Requirement => The answer is all of the data repeated exactly, with each picture omitted.

=== Begin Enclosure ===

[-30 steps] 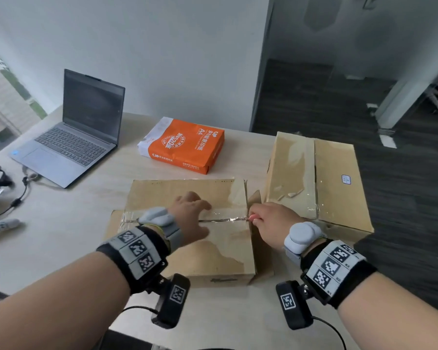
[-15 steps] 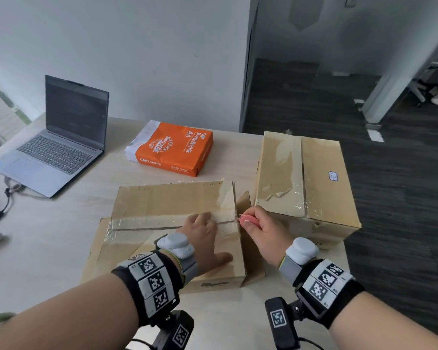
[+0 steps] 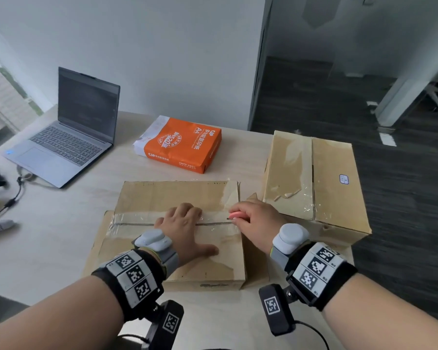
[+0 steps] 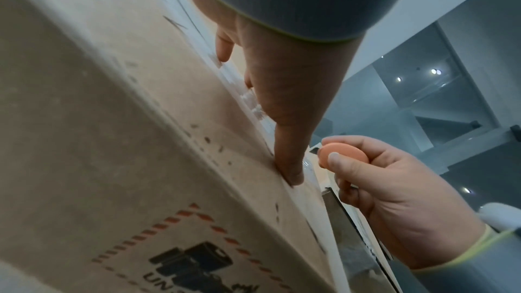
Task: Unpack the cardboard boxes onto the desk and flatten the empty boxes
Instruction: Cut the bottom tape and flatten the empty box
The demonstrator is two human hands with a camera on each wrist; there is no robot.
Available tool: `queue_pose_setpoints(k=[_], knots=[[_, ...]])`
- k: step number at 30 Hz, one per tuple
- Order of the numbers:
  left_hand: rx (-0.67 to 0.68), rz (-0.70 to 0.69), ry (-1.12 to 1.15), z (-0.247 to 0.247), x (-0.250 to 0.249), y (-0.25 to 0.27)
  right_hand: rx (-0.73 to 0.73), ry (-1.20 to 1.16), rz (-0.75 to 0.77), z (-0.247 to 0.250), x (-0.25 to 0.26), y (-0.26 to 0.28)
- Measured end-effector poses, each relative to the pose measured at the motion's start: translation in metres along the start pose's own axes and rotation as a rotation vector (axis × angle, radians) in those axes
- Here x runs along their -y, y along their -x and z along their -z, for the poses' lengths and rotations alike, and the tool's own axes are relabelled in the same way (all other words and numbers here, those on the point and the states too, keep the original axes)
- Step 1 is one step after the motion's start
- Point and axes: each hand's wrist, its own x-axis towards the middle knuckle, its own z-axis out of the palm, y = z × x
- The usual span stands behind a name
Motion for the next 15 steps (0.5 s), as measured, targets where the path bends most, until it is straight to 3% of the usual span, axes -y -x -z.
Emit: queue_pose_setpoints(k=[6,15], knots=[[-0.009,-0.019,0.041,-0.006,0.014,0.002,0.127,0.12,0.076,-0.012,0.022,-0.02],[-0.031,-0.006,0.113,-0.017,0.019,0.007,0.181,0.281,0.164,-0.024,0.03,-0.039]])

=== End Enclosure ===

Result of the task =>
[-30 steps] 
[-15 steps] 
[+0 steps] 
[+0 steps] 
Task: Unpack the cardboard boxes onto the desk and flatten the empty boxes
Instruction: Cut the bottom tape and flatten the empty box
The demonstrator is two human hands with a camera on each wrist; there is no robot.
Available tool: `queue_pose_setpoints(k=[_], knots=[[_, ...]])`
- k: step number at 30 Hz, one per tuple
- Order of the numbers:
  left_hand: rx (-0.67 to 0.68), rz (-0.70 to 0.69), ry (-1.12 to 1.15), z (-0.247 to 0.247), x (-0.250 to 0.249), y (-0.25 to 0.27)
  right_hand: rx (-0.73 to 0.73), ry (-1.20 to 1.16), rz (-0.75 to 0.77), z (-0.247 to 0.250), x (-0.25 to 0.26), y (-0.26 to 0.28)
- Measured end-effector poses, each relative to the pose measured at the motion's start: translation in metres along the start pose's own axes and rotation as a rotation vector (axis × angle, radians) in those axes
- Here x runs along their -y, y along their -x and z along their -z, for the poses' lengths and rotations alike, and the tool's own axes are relabelled in the same way (all other words and numbers here, those on the point and the states too, keep the original axes)
- Step 1 is one step after the motion's start
- Point and axes: each hand's wrist, its own x-axis towards the middle knuckle, its own z-axis out of the palm, y = z × x
- The usual span stands behind a name
Motion for the next 15 steps (0.5 s), as measured, targets where the path bends most, until it is straight to 3% of the usual span, axes -y -x -z.
Emit: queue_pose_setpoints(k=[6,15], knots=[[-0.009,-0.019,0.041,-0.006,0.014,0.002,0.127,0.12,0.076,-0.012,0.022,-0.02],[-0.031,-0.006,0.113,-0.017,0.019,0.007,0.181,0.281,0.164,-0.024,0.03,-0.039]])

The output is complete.